Say I have a JavaScript object structured like so:
{
id: "someUniqueId",
foo: "otherData",
bar: 30
}
I want to store hundreds of these in RedisJSON. I am currently initializing a key 'json-objects'
as an empty object using the node-redis client:
await client.json.set('json-objects', `$`, {});
I am then adding objects to that key's root object like:
const dataToStore = {
id: "someUniqueId",
foo: "otherData",
bar: 30
}
await client.json.set('json-objects', `$.${dataToStore.id}`, dataToStore as any);
This results in a big object under they key 'json-objects'
that looks like:
{
"someUniqueId-1": {
id: "someUniqueId-1",
foo: "otherData",
bar: 30
},
"someUniqueId-2": {
id: "someUniqueId-2",
foo: "otherData2",
bar: 31
},
"someUniqueId-3": {
id: "someUniqueId-3",
foo: "otherData3",
bar: 32
},
and so on...
}
Which I can then query and update using paths:
await client.json.set('json-objects', `$.${id}.foo`, "someUpdatedData");
My question is: Is this the best way to store the data, or would it be more efficient to store each object at it's own RedisJSON key, or in another way?
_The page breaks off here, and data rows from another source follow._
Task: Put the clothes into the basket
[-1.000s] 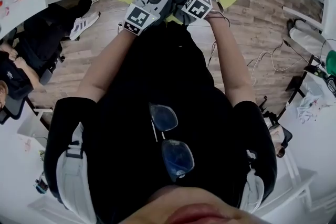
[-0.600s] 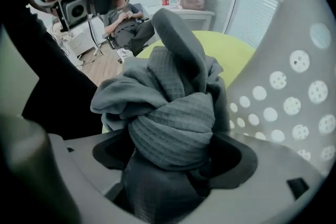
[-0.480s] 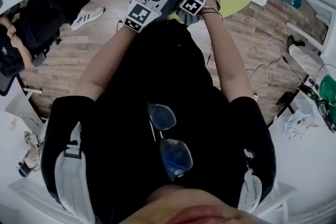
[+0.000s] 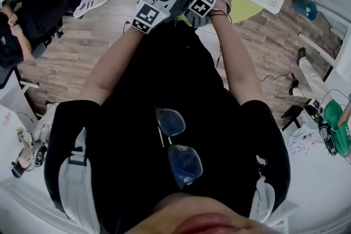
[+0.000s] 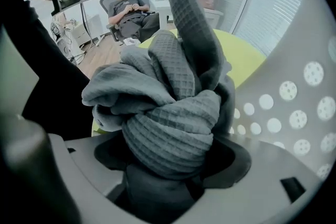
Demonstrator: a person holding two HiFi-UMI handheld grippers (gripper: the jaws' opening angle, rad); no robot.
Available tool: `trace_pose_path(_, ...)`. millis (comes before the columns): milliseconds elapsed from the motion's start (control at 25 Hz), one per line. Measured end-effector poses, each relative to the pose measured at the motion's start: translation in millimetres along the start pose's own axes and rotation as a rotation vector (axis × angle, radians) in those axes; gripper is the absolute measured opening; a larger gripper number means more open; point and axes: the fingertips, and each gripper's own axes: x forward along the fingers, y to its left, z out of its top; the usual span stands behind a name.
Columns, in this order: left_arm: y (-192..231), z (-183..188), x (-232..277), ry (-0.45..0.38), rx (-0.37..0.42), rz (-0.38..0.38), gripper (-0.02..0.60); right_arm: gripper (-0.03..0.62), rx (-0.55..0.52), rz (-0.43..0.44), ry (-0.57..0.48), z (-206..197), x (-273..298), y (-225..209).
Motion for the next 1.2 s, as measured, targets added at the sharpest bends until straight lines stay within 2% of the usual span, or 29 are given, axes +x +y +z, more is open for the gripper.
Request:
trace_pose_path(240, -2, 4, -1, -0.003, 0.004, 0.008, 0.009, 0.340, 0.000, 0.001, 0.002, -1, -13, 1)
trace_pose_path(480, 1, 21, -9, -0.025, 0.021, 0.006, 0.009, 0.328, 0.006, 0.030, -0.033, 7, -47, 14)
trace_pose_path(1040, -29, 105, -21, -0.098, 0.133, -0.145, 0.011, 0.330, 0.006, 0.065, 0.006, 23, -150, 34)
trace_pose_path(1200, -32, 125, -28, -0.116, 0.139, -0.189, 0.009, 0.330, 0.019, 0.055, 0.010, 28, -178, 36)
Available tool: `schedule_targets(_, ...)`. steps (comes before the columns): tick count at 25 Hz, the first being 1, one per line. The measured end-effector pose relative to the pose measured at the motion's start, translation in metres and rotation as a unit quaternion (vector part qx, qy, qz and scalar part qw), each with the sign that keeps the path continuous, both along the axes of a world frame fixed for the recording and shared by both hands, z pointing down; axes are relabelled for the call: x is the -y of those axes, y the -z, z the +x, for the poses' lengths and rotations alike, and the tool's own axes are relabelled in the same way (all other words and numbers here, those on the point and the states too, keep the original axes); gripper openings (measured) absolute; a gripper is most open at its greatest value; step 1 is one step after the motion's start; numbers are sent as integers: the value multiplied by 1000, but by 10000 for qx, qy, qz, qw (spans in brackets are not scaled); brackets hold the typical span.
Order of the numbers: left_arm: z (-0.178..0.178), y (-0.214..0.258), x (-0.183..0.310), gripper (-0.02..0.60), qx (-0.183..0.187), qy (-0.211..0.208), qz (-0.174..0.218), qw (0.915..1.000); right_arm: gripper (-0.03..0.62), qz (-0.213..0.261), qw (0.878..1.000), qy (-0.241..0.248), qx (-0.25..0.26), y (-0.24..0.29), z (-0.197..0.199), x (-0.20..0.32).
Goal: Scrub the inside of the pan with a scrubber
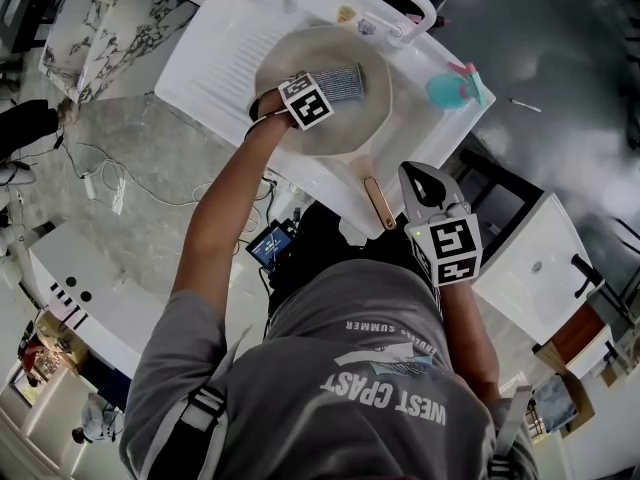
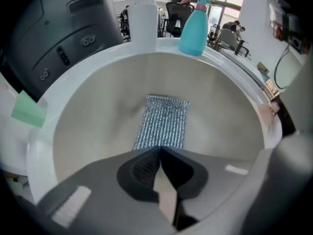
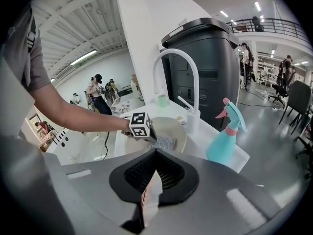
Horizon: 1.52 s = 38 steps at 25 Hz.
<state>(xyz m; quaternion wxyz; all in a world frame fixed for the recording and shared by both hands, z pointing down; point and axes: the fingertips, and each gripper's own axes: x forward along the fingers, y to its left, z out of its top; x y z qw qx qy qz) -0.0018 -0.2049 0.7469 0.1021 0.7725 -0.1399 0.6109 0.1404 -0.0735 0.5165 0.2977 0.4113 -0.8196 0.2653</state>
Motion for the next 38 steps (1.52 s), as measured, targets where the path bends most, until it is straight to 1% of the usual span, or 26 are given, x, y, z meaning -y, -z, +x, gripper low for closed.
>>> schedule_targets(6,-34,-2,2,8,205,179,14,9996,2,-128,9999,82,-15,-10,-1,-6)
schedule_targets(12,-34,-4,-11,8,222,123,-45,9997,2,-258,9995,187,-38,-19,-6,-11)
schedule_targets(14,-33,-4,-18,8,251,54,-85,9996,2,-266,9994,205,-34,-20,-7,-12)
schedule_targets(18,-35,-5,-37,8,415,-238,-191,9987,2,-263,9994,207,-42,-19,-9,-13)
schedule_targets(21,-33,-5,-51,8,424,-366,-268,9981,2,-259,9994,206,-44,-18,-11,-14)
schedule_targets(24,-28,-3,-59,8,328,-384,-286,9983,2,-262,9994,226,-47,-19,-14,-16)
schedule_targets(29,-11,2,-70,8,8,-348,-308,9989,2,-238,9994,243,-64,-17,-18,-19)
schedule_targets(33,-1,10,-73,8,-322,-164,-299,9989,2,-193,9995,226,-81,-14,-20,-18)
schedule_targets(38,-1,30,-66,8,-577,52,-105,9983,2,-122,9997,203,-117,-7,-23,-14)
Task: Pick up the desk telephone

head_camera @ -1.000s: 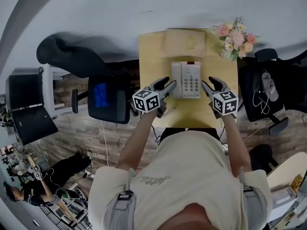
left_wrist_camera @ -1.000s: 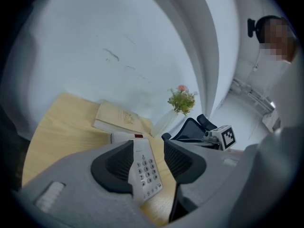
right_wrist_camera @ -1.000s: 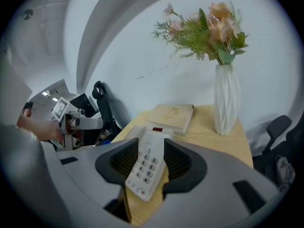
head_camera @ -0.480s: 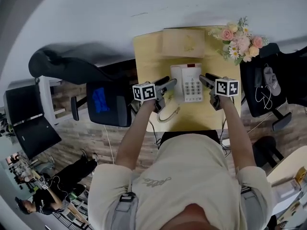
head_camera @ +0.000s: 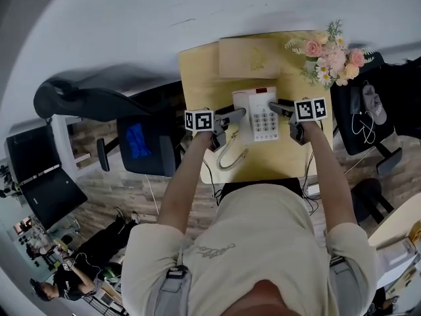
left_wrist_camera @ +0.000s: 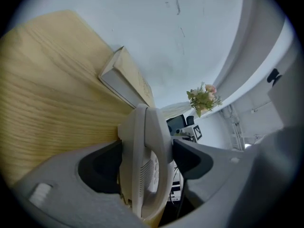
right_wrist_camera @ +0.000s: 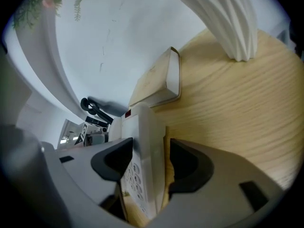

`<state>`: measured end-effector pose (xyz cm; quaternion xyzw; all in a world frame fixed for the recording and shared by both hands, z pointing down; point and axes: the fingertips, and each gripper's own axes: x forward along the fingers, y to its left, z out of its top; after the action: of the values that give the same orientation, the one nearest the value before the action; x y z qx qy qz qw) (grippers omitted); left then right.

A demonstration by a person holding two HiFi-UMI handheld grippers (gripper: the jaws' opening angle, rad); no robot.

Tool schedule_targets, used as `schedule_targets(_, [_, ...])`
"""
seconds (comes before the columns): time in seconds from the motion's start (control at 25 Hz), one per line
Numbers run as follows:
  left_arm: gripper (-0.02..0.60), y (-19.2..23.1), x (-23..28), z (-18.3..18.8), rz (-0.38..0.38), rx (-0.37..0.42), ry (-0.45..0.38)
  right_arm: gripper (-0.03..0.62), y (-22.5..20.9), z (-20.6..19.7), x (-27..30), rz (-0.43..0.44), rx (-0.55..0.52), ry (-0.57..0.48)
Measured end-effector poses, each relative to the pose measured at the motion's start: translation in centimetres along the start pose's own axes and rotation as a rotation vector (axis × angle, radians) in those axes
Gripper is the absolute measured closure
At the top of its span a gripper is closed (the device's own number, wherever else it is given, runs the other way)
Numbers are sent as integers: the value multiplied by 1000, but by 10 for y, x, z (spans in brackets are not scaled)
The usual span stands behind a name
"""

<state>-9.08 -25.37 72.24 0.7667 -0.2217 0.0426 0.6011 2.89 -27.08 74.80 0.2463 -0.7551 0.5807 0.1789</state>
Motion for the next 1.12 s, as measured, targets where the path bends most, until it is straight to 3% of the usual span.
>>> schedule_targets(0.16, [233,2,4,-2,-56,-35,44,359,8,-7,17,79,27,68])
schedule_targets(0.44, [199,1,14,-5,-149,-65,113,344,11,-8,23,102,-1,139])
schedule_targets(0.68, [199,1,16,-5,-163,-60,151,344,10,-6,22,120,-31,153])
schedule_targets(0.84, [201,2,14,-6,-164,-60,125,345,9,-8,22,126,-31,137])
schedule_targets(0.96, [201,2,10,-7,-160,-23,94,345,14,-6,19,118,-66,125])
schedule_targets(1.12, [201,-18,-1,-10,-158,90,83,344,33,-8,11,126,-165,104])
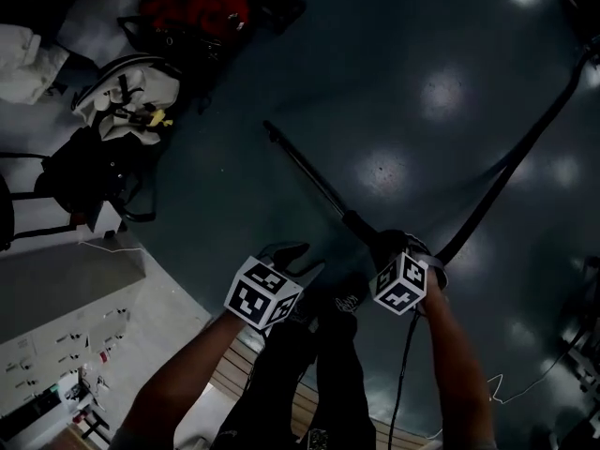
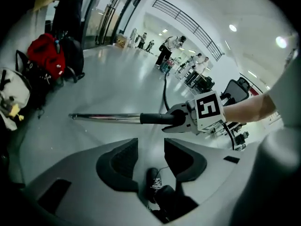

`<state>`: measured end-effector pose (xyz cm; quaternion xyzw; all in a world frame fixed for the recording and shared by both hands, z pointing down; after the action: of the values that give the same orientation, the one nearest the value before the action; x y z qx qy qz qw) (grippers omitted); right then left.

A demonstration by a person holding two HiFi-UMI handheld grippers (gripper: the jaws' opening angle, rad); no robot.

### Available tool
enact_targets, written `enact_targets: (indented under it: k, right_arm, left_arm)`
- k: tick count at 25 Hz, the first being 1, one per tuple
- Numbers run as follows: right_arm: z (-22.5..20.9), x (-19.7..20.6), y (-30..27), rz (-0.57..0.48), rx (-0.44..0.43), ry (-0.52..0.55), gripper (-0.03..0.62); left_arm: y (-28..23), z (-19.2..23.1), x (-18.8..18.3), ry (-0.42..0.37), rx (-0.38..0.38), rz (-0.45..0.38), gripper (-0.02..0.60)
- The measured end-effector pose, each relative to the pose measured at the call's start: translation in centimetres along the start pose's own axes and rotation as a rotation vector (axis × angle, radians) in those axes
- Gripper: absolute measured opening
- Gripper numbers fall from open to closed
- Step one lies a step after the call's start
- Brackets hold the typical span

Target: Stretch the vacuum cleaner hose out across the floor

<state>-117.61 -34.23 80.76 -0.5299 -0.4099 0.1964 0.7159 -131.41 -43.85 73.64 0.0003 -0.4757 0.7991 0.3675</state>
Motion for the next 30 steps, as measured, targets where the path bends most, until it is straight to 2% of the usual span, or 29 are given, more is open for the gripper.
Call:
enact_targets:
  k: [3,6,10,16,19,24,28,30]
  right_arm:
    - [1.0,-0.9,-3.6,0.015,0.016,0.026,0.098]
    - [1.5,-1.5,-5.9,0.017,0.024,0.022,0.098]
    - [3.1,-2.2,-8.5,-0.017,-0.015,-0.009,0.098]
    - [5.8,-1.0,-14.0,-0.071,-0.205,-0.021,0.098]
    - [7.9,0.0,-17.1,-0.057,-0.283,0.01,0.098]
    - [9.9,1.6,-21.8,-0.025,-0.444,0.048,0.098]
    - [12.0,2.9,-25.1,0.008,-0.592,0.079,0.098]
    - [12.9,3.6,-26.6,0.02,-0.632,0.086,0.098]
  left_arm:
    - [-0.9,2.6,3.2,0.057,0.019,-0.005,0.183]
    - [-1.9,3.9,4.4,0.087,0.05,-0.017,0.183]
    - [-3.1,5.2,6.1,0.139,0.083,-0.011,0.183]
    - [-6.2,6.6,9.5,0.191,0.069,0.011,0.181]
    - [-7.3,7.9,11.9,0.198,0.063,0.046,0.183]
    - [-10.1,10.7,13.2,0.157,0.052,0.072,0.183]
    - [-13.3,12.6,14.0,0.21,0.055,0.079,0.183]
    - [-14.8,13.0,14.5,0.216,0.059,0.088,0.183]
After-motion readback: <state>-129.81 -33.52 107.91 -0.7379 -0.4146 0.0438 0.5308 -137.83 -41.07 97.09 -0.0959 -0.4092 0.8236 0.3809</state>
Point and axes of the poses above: the fingertips, and each gripper's own axes: y backward along the fingers, z to its left, x out of its underside, the point moved 6 cm from there along y, backward along the fingers, and after that the axes turned 12 degrees about y, right-handed, at the moved point
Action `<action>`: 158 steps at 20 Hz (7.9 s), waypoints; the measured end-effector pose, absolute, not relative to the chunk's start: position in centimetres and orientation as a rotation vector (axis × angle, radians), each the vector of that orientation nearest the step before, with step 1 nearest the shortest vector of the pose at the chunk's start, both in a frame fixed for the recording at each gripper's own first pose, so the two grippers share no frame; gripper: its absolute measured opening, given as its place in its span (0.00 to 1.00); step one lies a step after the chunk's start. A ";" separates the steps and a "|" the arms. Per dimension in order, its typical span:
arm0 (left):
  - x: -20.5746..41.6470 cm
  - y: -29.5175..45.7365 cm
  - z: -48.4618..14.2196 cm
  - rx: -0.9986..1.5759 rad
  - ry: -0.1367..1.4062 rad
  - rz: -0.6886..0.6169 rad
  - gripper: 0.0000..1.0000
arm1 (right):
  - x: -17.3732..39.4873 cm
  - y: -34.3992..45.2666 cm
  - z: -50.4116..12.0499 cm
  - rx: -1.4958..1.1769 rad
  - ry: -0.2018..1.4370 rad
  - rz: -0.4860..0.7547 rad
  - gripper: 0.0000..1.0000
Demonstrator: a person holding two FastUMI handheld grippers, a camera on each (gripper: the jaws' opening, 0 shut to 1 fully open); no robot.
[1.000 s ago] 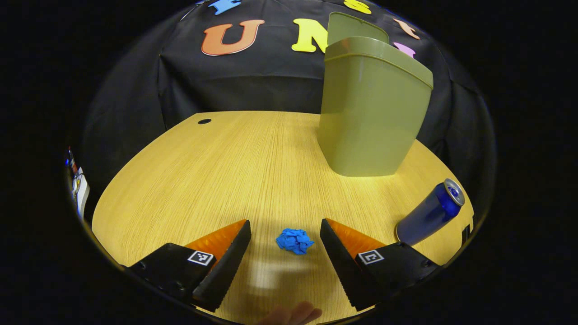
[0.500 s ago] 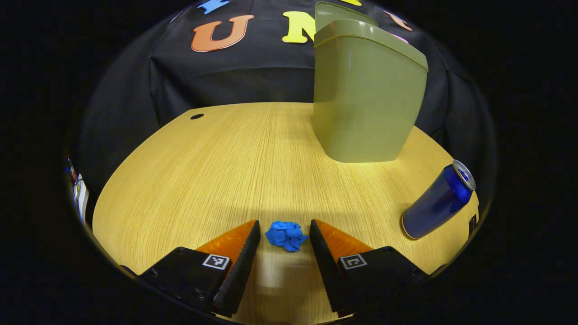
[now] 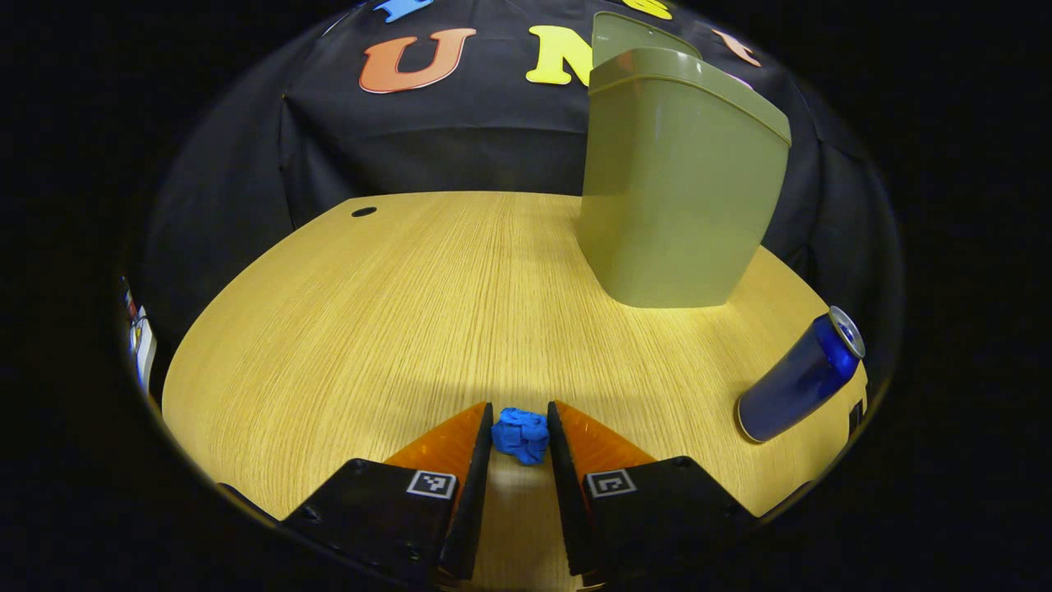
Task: Press the lid of the desktop garbage bin to open it, pick up the crumpled paper on the desktop and throw it into the bin, then pick up the pop can on the desktop and drop it into the bin, and finally close the garbage bin lid.
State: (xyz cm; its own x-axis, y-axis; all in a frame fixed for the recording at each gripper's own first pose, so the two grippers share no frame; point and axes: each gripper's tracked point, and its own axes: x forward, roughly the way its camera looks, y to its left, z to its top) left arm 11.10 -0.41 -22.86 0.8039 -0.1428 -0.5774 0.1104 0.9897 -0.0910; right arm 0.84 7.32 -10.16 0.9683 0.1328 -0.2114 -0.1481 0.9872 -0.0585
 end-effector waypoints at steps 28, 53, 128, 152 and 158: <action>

My only issue with doing it this way is how do I differentiate objectTypeA
from objectTypeB
when I inevitably need to cache other data types in RedisJSON? Could I prefix the key with a data type? Something like below:
const dataToStore = {
id: "someUniqueId",
foo: "otherData",
bar: 30
}
await client.json.set(dataToStore.id, `$`, dataToStore as any);
// -OR-
await client.json.set(`objectTypeA-${dataToStore.id}`, `$`, dataToStore as any);
This just doesn't feel like the preferred way to do this. Maybe what I'm doing now is actually not that inefficient with JSON path lookups?